All of lore.kernel.org
 help / color / mirror / Atom feed
* [PATCH] drm/i915: Move hsw GT w/a to engine initialisation
@ 2017-11-03  2:56 Chris Wilson
  2017-11-03  3:19 ` ✗ Fi.CI.BAT: failure for " Patchwork
  2017-11-03 10:25 ` [PATCH] " Ville Syrjälä
  0 siblings, 2 replies; 5+ messages in thread
From: Chris Wilson @ 2017-11-03  2:56 UTC (permalink / raw)
  To: intel-gfx; +Cc: Daniel Vetter

In commit b7048ea12fbb ("drm/i915: Do .init_clock_gating() earlier to
avoid it clobbering watermarks") init_clock_gating was called earlier in
the module load sequence, moving it before we acquired the forcewake
used to initialise the engines. This revealed that on Haswell, at least,
some of those GT w/as had been moved into the power context, and so as
we were now setting them outside of the power context, those settings
were being lost. Now, strictly we want to set power context registers
using LRI (that ensures there is a power context loaded!), we can
restore the earlier behaviour by moving the GT register writes back to
the same point in the module initialisation sequence.
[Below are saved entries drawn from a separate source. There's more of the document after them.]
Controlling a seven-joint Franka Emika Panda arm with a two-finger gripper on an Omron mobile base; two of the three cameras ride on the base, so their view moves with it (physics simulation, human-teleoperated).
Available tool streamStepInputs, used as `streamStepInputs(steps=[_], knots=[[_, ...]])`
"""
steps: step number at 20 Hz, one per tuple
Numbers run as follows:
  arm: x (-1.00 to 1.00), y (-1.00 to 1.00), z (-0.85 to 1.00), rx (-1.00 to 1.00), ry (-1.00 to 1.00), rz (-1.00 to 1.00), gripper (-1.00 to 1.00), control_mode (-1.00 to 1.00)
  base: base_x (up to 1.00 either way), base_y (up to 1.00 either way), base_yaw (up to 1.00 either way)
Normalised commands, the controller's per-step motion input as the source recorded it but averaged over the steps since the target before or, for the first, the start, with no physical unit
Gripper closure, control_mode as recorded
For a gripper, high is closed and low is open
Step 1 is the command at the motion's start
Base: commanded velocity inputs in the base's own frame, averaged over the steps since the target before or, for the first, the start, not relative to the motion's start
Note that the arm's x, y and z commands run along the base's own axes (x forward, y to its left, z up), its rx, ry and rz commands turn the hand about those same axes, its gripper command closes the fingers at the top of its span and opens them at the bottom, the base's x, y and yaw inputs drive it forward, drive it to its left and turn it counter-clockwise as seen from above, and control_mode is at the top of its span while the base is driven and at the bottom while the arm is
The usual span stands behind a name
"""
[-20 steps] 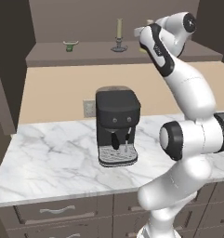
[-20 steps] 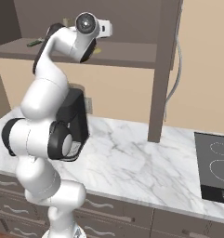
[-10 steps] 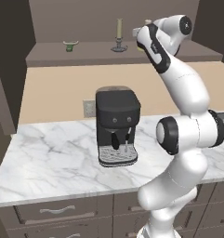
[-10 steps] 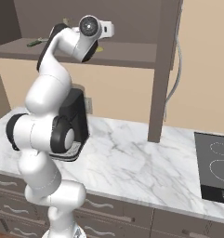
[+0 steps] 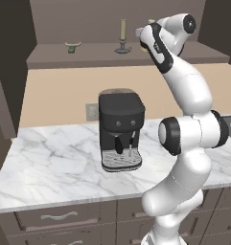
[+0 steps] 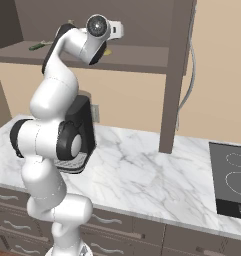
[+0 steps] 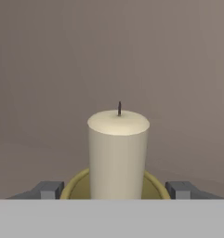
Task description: Pick the candle and candle from the dining table and place them in the open cabinet. Close the cabinet after placing the objects.
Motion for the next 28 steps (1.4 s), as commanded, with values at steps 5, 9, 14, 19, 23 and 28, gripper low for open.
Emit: streamStepInputs(steps=[5, 9, 14, 19, 23, 28], knots=[[0.15, 0.0, -0.16, -0.06, 0.0, 0.0, -1.0, -1.0, 0.0, 0.0, 0.0], [0.03, 0.0, -0.08, -0.05, -0.01, 0.0, -1.0, -1.0, 0.0, 0.0, 0.0], [0.0, 0.0, 0.0, 0.0, -0.01, 0.0, -1.0, -1.0, 0.0, 0.0, 0.0], [0.0, -0.03, 0.0, 0.0, 0.03, 0.0, -1.0, -1.0, 0.0, 0.0, 0.0], [0.0, -0.03, 0.0, 0.0, 0.02, -0.01, -1.0, -1.0, 0.0, 0.0, 0.0], [0.0, -0.04, 0.02, 0.03, 0.0, 0.0, -1.0, -1.0, 0.0, 0.0, 0.0]])
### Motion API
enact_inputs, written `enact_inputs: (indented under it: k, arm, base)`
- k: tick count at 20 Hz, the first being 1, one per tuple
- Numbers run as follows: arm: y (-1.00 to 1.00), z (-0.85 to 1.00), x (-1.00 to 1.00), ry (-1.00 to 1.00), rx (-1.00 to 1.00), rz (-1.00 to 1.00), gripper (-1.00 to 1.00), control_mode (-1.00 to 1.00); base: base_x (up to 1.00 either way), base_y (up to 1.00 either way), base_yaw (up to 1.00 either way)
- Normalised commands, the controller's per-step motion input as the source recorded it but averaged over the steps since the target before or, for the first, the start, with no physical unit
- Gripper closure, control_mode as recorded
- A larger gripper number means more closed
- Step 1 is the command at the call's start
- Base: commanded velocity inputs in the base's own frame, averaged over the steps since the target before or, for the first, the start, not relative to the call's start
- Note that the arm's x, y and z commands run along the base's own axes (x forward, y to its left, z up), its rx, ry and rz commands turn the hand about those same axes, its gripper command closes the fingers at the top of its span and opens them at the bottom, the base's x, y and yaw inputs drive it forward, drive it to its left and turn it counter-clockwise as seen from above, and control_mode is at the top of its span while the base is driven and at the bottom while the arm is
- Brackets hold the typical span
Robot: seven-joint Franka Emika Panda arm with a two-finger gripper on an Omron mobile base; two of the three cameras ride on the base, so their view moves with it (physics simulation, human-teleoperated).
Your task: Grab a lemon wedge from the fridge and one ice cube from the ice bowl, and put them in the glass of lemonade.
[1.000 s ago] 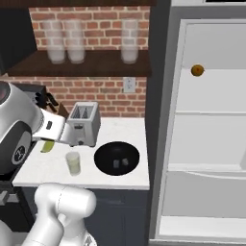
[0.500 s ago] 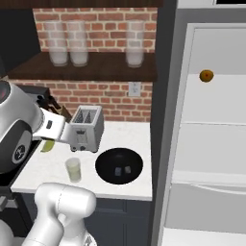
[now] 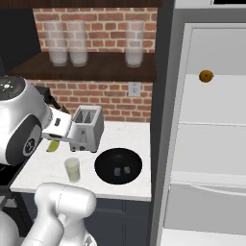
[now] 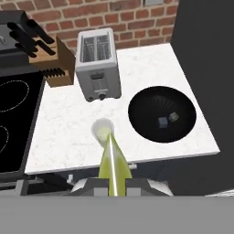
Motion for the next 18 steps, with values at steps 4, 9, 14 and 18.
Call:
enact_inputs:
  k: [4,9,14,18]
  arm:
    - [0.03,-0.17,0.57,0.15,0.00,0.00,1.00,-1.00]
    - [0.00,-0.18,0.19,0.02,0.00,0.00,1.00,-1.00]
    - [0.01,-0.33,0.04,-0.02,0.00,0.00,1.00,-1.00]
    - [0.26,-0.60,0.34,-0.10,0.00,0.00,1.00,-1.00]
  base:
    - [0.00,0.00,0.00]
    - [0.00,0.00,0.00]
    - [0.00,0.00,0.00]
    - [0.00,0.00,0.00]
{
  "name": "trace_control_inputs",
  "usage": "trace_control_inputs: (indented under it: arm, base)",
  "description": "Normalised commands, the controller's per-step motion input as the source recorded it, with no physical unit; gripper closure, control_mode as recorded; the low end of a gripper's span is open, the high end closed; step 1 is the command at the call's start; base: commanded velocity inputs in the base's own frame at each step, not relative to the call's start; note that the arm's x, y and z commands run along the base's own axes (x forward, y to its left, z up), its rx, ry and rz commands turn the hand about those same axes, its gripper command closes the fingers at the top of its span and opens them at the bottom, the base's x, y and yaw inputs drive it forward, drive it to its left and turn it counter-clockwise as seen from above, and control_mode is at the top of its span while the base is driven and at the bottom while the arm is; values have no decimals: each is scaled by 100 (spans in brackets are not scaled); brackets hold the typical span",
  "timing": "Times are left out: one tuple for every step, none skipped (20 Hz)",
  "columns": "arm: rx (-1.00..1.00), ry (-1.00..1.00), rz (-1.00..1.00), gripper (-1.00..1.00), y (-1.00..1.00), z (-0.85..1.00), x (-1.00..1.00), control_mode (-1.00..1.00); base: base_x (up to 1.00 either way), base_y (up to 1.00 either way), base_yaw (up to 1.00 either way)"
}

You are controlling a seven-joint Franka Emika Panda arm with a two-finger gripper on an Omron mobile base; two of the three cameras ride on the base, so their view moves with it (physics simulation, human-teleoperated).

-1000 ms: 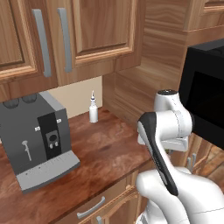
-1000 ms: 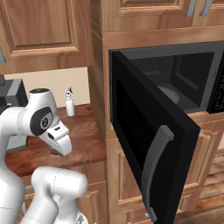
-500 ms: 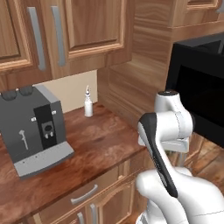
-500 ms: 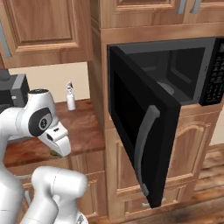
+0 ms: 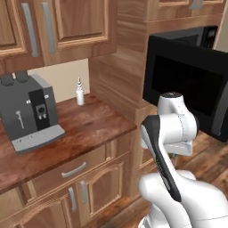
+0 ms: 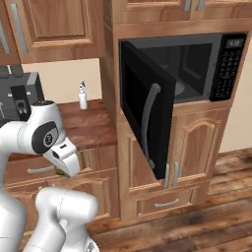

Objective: Place the sponge inside the microwave to prepare for sanitizing.

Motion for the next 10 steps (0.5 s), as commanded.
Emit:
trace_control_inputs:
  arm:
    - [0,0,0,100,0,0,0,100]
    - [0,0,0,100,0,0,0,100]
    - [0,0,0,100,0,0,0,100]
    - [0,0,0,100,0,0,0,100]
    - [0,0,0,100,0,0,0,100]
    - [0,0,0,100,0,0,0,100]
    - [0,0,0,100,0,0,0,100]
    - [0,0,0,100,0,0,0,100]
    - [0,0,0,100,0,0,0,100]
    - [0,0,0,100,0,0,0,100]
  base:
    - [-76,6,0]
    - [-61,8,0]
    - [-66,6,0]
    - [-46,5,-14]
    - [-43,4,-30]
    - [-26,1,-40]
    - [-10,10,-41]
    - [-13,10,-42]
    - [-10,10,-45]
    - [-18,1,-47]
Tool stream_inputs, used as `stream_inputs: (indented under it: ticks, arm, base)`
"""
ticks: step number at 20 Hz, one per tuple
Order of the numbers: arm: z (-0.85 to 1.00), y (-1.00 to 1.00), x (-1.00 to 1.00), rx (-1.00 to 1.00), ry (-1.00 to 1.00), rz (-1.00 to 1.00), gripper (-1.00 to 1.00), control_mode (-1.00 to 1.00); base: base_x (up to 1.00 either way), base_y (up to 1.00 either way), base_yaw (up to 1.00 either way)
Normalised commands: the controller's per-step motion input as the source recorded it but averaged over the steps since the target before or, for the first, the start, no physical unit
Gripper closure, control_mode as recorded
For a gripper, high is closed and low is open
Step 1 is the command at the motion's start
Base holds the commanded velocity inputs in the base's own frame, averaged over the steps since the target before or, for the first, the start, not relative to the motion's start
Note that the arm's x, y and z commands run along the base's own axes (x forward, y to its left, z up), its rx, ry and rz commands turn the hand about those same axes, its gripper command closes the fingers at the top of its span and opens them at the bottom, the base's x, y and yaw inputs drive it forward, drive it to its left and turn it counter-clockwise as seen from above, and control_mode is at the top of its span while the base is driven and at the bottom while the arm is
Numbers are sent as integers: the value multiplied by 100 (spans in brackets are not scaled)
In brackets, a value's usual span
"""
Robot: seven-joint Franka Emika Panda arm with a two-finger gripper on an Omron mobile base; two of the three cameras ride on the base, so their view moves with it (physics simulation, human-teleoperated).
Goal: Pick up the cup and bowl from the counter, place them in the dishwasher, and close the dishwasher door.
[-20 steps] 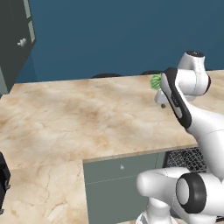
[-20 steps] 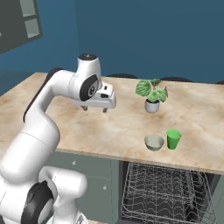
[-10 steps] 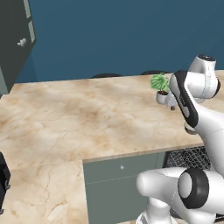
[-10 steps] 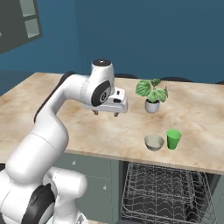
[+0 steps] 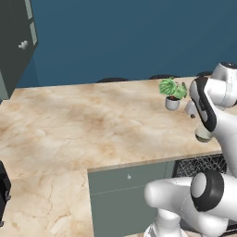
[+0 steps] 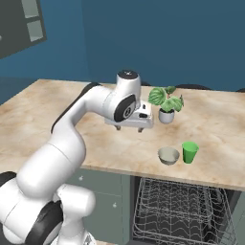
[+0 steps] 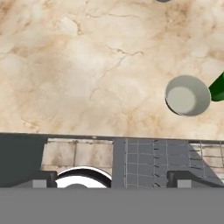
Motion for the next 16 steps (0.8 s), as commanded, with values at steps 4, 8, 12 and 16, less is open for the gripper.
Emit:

Reported-by: Mark Janes <mark.a.janes@intel.com>
Bugzilla: https://bugs.freedesktop.org/show_bug.cgi?id=103549
Fixes: b7048ea12fbb ("drm/i915: Do .init_clock_gating() earlier to avoid it clobbering watermarks")
Signed-off-by: Chris Wilson <chris@chris-wilson.co.uk>
Cc: Mark Janes <mark.a.janes@intel.com>
Cc: Ville Syrjälä <ville.syrjala@linux.intel.com>
Cc: Maarten Lankhorst <maarten.lankhorst@linux.intel.com>
Cc: Daniel Vetter <daniel.vetter@ffwll.ch>
Cc: Joonas Lahtinen <joonas.lahtinen@linux.intel.com>
Cc: Oscar Mateo <oscar.mateo@intel.com>
Cc: Mika Kuoppala <mika.kuoppala@linux.intel.com>
---
 drivers/gpu/drm/i915/intel_pm.c         | 38 ------------------------------
 drivers/gpu/drm/i915/intel_ringbuffer.c | 41 +++++++++++++++++++++++++++++++++
 2 files changed, 41 insertions(+), 38 deletions(-)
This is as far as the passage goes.